Un fiume cloaca: particolare dello scarico fognario.
La rinuncia da parte del Comune a impegnare o a co-impegnare nella realizzazione di un depuratore una Società privata che pur traeva utili assai cospicui dall’operazione (anche come beneficiaria di un finanziamento Cee per le opere infrastrutturali nonché di una concessione ad edificare nelle zone verdi della Sacca) è ancora più deprecabile alla luce di una totale latitanza degli enti pubblici nella tutela della salute del fiume.

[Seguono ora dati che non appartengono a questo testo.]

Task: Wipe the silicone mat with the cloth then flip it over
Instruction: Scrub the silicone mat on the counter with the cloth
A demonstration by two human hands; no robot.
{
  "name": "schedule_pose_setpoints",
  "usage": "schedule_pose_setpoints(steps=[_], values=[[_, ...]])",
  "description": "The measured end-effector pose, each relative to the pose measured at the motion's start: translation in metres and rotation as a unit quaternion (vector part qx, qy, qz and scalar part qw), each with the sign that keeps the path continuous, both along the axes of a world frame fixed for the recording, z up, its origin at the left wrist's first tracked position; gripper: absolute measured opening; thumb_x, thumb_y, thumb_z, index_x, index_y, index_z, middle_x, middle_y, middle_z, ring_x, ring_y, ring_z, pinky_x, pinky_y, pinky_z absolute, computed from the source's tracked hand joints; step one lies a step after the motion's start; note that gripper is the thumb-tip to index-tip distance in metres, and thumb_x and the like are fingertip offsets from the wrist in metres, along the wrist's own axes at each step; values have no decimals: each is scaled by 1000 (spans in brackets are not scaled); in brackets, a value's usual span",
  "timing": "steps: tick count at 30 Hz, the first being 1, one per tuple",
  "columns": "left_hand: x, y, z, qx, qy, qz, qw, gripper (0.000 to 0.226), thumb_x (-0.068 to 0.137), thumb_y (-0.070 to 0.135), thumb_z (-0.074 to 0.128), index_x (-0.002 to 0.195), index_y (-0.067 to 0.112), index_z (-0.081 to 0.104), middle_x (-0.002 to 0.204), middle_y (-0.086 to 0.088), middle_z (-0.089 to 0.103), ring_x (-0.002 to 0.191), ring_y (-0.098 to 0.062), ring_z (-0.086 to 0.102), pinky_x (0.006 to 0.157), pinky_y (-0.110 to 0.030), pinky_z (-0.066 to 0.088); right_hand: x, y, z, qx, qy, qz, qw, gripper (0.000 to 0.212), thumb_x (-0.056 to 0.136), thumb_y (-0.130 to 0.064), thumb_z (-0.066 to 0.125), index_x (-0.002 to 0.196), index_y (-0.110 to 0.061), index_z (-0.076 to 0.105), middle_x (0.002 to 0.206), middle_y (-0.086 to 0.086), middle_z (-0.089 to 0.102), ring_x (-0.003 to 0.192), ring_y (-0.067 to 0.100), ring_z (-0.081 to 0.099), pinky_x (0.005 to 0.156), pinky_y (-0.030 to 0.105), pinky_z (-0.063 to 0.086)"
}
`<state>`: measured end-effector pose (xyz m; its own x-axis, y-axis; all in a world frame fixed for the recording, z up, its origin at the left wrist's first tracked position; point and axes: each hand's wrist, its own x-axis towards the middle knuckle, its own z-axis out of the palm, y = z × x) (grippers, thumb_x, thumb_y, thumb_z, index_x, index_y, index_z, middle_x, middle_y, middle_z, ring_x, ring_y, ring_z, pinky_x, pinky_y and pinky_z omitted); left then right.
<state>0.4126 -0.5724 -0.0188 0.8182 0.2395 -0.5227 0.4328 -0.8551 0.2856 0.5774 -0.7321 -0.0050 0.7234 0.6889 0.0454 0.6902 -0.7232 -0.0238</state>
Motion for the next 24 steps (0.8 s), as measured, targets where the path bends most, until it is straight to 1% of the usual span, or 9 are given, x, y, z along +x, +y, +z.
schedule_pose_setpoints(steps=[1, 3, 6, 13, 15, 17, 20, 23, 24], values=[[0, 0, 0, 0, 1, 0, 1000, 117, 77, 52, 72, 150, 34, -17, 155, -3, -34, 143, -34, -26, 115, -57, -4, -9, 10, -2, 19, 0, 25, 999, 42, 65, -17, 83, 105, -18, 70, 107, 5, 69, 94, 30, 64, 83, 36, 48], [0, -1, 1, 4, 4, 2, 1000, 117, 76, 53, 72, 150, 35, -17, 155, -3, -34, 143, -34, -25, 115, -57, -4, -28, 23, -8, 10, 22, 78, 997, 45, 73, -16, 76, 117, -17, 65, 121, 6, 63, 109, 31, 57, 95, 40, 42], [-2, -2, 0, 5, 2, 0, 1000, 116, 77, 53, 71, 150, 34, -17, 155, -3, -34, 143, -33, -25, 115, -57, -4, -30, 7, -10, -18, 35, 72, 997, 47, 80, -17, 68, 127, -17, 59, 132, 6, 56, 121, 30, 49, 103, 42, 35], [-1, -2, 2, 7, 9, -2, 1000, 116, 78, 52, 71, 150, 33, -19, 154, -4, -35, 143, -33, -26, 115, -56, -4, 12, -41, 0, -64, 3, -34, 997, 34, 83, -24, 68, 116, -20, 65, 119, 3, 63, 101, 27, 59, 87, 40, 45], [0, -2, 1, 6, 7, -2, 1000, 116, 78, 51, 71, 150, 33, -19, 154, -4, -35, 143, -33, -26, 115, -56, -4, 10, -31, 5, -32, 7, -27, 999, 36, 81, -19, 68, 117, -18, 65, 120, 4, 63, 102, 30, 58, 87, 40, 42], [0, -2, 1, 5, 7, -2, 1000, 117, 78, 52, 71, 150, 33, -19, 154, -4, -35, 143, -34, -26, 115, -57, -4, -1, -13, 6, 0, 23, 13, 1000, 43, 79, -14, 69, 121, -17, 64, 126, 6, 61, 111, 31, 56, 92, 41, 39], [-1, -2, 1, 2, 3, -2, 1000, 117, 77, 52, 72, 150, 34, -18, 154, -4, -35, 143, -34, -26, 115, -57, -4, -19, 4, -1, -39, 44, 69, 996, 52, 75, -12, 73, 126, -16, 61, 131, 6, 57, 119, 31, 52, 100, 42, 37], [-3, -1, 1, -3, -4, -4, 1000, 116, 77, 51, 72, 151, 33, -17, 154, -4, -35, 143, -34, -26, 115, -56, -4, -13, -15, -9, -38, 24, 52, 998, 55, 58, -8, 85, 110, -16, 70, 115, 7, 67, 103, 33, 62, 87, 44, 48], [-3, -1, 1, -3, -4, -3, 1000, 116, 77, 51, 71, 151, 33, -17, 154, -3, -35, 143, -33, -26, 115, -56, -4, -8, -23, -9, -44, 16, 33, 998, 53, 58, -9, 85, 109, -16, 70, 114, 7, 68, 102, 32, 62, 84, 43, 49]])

Non conosco studi recenti, ma credo che poco sia mutato dal 2002, anno di pubblicazione da parte dell’A.R.P.A. di uno Studio ecosistemico del tratto piemontese della Dora Baltea (http://www.arpa.piemonte.it/upload/dl/Pubblicazioni/dorabaltea.pdf) che elenca un impressionante numero di recapiti fognari in corso d’acqua superficiale proprio nella zona d’Ivrea (cfr. p. 26).
Ovvero in una zona che sotto questo profilo è in stato d’allarme o per carenza di risorse da investire o per semplice incapacità di previsione e di pianificazione d’interventi.
Uno stato, comunque, che in nessun modo legittimava il generoso assecondamento di avidità imprenditoriali a discapito di più civili necessità.